*Dataset excerpts*.

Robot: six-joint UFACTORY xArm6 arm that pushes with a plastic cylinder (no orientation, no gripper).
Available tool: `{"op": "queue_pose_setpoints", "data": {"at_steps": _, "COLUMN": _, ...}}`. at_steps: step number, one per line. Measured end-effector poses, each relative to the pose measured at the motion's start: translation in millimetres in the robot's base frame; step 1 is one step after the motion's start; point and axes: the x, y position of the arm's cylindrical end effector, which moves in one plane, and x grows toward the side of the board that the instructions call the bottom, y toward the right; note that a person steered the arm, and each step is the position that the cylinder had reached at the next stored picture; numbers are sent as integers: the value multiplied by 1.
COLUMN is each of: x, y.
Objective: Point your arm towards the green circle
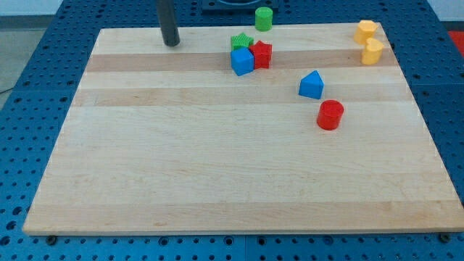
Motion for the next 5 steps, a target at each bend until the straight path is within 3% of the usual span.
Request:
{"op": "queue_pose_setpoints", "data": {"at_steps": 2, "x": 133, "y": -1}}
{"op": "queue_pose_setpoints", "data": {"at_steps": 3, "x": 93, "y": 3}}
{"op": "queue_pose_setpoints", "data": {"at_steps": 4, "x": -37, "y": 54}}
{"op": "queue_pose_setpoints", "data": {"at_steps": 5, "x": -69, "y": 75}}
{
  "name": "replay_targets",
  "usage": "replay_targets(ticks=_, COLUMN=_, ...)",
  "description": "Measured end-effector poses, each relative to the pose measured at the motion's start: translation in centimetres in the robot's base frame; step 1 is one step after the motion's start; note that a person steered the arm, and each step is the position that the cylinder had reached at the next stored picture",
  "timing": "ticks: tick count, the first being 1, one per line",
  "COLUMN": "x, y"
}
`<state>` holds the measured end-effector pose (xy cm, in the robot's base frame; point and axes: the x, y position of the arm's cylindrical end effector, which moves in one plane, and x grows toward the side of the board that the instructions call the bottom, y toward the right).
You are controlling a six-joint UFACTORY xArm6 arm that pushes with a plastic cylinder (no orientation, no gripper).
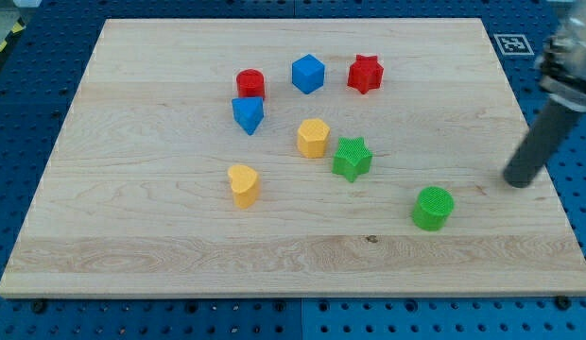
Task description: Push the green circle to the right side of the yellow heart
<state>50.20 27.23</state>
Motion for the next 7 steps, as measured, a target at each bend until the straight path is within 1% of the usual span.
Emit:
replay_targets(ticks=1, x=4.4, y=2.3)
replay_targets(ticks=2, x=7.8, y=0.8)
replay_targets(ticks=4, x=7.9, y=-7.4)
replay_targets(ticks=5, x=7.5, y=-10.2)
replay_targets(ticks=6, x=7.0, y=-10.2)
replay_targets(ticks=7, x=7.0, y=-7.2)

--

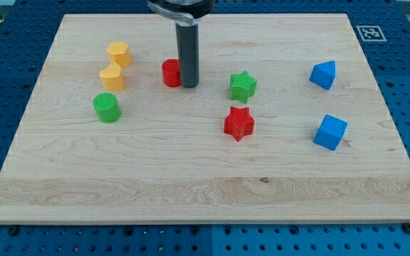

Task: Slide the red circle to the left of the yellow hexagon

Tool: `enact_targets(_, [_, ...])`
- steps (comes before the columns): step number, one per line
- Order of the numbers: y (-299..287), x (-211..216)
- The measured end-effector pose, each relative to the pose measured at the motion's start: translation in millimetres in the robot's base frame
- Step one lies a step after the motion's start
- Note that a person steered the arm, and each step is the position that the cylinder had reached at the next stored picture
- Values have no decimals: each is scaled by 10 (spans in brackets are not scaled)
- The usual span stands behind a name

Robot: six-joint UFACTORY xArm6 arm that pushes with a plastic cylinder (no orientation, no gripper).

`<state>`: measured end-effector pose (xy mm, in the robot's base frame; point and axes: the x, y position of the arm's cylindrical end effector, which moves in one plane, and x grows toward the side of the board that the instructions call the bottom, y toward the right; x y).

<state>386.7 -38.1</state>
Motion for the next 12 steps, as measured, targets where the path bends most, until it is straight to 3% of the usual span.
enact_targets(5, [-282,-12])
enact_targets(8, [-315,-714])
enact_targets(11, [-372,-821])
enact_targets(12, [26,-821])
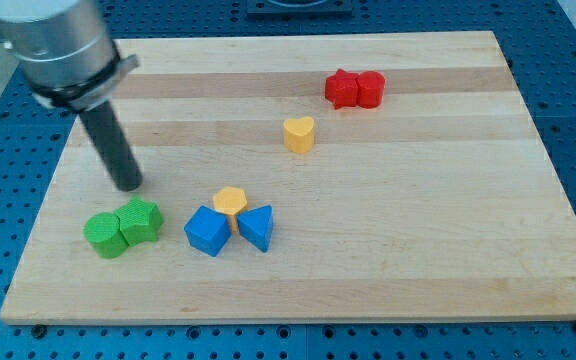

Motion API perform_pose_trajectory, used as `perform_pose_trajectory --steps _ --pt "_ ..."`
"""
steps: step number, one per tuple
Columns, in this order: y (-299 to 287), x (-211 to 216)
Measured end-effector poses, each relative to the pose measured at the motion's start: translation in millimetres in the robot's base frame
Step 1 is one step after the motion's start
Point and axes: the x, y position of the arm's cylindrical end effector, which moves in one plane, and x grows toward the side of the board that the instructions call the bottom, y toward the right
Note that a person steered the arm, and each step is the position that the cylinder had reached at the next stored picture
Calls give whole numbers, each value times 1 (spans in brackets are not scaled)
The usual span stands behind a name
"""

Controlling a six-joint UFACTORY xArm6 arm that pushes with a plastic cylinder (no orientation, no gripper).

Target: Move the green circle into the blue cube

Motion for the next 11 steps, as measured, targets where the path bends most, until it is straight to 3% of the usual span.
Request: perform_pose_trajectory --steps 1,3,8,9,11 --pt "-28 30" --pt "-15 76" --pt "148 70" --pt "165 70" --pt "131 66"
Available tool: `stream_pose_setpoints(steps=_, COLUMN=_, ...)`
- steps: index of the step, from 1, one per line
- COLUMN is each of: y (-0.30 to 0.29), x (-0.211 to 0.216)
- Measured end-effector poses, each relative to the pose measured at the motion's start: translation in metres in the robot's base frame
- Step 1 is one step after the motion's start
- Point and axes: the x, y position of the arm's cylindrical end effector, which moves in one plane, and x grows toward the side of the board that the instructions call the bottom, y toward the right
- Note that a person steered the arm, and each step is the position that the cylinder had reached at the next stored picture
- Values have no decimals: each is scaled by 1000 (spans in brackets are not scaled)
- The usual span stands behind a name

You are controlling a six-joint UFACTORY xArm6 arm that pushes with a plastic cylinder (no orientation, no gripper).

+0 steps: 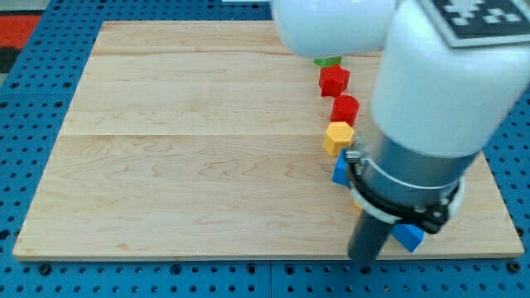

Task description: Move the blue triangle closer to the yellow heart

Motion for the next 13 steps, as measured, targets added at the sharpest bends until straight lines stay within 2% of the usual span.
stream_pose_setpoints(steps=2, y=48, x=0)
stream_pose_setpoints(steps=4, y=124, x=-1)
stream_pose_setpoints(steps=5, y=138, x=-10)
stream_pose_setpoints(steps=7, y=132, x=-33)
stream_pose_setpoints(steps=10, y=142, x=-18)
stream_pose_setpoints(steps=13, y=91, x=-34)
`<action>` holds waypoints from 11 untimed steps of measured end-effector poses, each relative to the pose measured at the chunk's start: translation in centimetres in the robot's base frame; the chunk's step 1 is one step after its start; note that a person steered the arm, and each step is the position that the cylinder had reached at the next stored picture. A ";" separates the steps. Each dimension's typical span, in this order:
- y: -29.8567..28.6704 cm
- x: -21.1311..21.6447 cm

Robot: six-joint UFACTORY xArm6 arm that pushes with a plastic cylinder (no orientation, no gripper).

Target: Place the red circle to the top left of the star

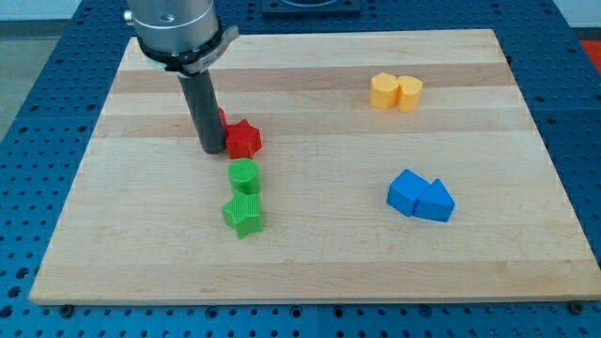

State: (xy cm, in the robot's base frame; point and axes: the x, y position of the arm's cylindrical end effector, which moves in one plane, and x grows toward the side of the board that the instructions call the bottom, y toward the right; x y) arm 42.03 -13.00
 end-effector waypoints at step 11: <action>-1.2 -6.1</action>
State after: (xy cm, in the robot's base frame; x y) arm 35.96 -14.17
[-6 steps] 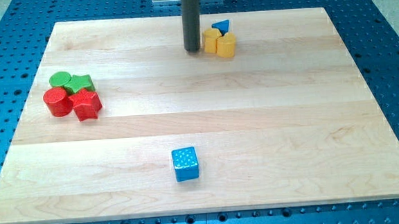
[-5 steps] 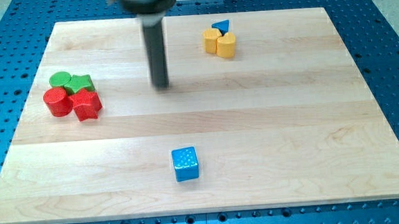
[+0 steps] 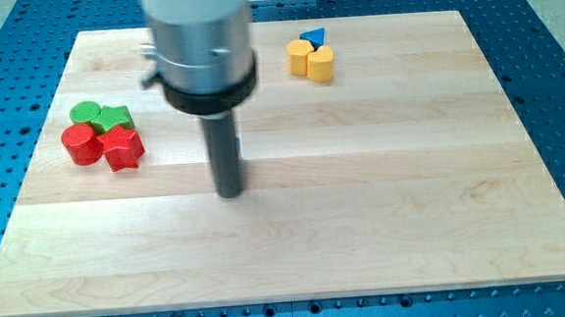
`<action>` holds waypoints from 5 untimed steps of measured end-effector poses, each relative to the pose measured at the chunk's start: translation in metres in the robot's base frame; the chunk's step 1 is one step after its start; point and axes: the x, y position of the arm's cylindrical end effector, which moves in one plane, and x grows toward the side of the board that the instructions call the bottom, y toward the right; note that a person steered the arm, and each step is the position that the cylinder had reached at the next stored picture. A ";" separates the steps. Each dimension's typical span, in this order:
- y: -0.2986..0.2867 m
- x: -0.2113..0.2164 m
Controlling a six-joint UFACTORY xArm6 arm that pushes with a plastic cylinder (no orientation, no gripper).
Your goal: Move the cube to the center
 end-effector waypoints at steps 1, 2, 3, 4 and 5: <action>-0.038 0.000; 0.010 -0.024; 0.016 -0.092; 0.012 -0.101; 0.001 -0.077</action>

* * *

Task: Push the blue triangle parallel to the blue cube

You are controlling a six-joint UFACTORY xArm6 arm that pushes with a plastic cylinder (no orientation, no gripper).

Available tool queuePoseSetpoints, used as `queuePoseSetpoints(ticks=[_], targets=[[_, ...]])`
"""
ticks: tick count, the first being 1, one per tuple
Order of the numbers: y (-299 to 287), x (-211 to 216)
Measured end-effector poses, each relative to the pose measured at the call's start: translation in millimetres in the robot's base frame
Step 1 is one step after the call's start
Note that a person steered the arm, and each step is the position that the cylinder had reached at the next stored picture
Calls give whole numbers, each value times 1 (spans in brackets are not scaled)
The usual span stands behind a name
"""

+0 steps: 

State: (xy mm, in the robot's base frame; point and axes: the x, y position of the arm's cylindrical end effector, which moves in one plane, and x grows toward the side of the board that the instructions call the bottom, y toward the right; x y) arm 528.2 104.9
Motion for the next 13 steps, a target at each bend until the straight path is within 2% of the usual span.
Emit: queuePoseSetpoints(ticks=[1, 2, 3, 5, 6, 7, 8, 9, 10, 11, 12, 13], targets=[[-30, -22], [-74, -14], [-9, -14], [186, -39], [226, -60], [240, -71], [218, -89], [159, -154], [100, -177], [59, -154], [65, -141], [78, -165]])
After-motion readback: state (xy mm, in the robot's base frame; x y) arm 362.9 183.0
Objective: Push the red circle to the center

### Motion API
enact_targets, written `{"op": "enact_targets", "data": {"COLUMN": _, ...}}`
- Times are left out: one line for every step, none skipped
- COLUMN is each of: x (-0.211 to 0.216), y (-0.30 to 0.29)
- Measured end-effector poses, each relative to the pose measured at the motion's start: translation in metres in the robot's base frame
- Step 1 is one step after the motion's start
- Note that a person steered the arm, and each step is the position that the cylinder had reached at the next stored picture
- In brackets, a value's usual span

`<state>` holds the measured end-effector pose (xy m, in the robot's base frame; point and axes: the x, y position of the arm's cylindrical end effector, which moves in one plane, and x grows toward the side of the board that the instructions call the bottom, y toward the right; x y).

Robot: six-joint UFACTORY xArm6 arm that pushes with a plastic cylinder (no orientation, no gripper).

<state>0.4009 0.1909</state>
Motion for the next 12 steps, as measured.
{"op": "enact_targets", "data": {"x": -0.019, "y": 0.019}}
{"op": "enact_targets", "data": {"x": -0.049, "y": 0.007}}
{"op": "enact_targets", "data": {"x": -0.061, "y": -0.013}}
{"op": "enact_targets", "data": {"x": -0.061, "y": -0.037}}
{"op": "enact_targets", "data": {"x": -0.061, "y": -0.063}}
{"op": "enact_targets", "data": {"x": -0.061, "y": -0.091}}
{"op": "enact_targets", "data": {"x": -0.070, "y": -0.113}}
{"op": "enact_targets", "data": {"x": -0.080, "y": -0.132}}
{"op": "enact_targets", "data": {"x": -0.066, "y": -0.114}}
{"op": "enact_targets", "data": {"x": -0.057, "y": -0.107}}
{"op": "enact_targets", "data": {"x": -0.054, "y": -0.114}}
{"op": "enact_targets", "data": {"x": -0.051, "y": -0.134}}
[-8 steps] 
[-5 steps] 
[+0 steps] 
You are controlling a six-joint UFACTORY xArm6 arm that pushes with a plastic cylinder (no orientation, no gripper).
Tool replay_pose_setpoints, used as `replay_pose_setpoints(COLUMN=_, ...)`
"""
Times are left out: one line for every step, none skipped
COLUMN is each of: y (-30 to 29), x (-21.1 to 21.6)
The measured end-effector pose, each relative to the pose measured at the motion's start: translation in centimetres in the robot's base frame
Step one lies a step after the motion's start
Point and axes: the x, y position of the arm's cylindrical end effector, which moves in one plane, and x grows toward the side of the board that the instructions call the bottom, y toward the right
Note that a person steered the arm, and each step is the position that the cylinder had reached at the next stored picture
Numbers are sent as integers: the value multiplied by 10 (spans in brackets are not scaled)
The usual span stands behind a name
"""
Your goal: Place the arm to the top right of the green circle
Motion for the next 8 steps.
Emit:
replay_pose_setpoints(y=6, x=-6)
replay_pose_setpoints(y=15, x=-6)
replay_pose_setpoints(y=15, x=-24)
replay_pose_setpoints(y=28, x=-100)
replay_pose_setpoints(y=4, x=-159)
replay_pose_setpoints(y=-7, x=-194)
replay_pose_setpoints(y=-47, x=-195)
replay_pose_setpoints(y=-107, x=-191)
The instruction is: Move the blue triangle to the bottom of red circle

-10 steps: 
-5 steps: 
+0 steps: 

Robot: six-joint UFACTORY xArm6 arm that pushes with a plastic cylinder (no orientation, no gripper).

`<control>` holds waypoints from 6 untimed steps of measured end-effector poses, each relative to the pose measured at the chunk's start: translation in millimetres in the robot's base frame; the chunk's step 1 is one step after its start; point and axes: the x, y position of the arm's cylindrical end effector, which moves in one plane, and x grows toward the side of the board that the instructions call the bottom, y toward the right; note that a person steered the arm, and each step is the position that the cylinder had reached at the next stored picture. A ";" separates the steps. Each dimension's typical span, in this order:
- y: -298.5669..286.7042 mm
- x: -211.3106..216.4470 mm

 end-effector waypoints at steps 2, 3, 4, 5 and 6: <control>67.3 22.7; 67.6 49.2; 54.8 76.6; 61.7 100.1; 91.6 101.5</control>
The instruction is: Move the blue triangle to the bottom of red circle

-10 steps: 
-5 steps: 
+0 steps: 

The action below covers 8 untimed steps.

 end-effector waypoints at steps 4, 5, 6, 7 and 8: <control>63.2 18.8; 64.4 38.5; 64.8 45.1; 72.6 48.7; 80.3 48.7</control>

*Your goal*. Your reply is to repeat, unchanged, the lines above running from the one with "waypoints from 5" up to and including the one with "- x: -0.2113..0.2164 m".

*Result of this task*.
`<action>` holds waypoints from 5 untimed steps of measured end-effector poses, each relative to the pose measured at the chunk's start: translation in metres in the robot's base frame; the chunk's step 1 is one step after its start; point and axes: the x, y position of the arm's cylindrical end effector, which moves in one plane, and x grows toward the side of the board that the instructions call the bottom, y toward the right; note that a person steered the arm, and each step is the position that the cylinder had reached at the next stored picture. A ";" separates the steps. Each dimension's typical span, in this order:
- y: -0.2986..0.2867 m
- x: -0.2113..0.2164 m

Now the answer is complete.